Gérer son temps en ligne est crucial, et pas seulement parce qu’amplifier de la désinformation est toxique pour les sociétés démocratiques. Consommer de la désinformation génère du trafic et du profit, souvent aux dépens du consommateur non averti. C’est un modèle d’affaires fondé sur le recueil et l’extraction de données qui est ici à questionner. Il implique de faire rester les utilisateurs le plus longtemps possible sur leurs ordinateurs et leurs smartphones.
Le choix des informations qui nous sont montrées est aussi important que le choix des informations collectées. Ces données en ligne sont de l’or pour de nombreuses entreprises qui sont prêtes à payer pour la valeur marchande des profils d’usagers, que ce soit pour leur vendre des produits, des services ou des opinions politiques, notamment lors d’élections où le pistage et le ciblage préélectoral deviennent des enjeux clés.
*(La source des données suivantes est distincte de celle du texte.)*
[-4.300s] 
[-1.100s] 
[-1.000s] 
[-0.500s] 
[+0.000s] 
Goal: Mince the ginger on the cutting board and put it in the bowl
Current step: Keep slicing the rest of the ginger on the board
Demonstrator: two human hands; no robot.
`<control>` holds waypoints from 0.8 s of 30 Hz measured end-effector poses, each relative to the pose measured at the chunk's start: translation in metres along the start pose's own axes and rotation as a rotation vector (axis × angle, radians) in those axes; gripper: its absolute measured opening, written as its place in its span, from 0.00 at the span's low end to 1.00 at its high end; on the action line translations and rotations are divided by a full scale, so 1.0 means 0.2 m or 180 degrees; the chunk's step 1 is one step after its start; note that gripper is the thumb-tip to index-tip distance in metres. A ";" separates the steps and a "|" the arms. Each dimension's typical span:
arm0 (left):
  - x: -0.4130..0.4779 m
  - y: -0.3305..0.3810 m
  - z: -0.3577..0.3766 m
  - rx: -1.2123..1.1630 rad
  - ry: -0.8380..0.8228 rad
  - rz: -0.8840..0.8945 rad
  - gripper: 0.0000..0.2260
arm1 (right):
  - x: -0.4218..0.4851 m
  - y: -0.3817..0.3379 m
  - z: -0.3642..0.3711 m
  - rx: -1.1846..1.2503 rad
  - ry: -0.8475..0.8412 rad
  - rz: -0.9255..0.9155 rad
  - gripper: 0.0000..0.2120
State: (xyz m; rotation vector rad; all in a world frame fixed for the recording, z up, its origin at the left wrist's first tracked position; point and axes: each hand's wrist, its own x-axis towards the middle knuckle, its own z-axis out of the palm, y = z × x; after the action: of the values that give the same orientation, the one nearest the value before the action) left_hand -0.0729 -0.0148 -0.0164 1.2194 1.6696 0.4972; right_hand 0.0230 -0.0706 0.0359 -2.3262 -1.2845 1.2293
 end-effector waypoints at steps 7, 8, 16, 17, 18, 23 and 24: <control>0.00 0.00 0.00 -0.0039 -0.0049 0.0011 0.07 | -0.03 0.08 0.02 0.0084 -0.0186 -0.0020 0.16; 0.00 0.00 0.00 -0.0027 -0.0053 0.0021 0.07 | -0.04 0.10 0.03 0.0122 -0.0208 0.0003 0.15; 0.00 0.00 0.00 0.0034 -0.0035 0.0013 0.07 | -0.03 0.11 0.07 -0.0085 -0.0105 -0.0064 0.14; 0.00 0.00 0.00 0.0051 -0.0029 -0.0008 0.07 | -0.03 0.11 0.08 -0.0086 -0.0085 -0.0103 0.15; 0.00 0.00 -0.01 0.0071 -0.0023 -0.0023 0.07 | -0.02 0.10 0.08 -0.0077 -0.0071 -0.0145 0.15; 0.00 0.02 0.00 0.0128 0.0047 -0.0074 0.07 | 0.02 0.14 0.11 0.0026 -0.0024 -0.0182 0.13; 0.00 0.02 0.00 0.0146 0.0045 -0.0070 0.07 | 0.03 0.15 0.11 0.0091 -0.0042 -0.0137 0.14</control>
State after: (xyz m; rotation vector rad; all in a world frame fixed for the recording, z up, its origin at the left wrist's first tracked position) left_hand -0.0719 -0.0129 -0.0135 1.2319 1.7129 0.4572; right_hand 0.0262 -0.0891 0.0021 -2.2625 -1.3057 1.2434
La gestion du temps passe par une participation active et l’écriture créative et contributive, du type réfutation ou contre-argumentation, comme le suggère le site du Cortex qui propose des exemples ludiques pour apprendre à gérer les erreurs logiques tout comme les attaques.
Même si les recherches montrent que les correctifs ne touchent pas le même public que celui qui a consommé l’infox ou qu’ils sont majoritairement discutés lorsque le sujet s’essouffle, cela n’empêche pas de contribuer et d’assainir les biens communs de l’information. Corrigez, corrigez, il en restera toujours quelque chose, pour détourner la célèbre formule elle-même détournée de Voltaire.
Face à l’écran numérique, il reste aussi la bonne vieille technique analogique du post-it sur le frigo, sur lequel on peut coller une petite checklist confectionnée maison… avec des outils numériques. On peut ainsi se forger sa petite boîte à outils, pas trop lourde, mais qui peut se décliner en kit de survie collectif. À partager sans modération.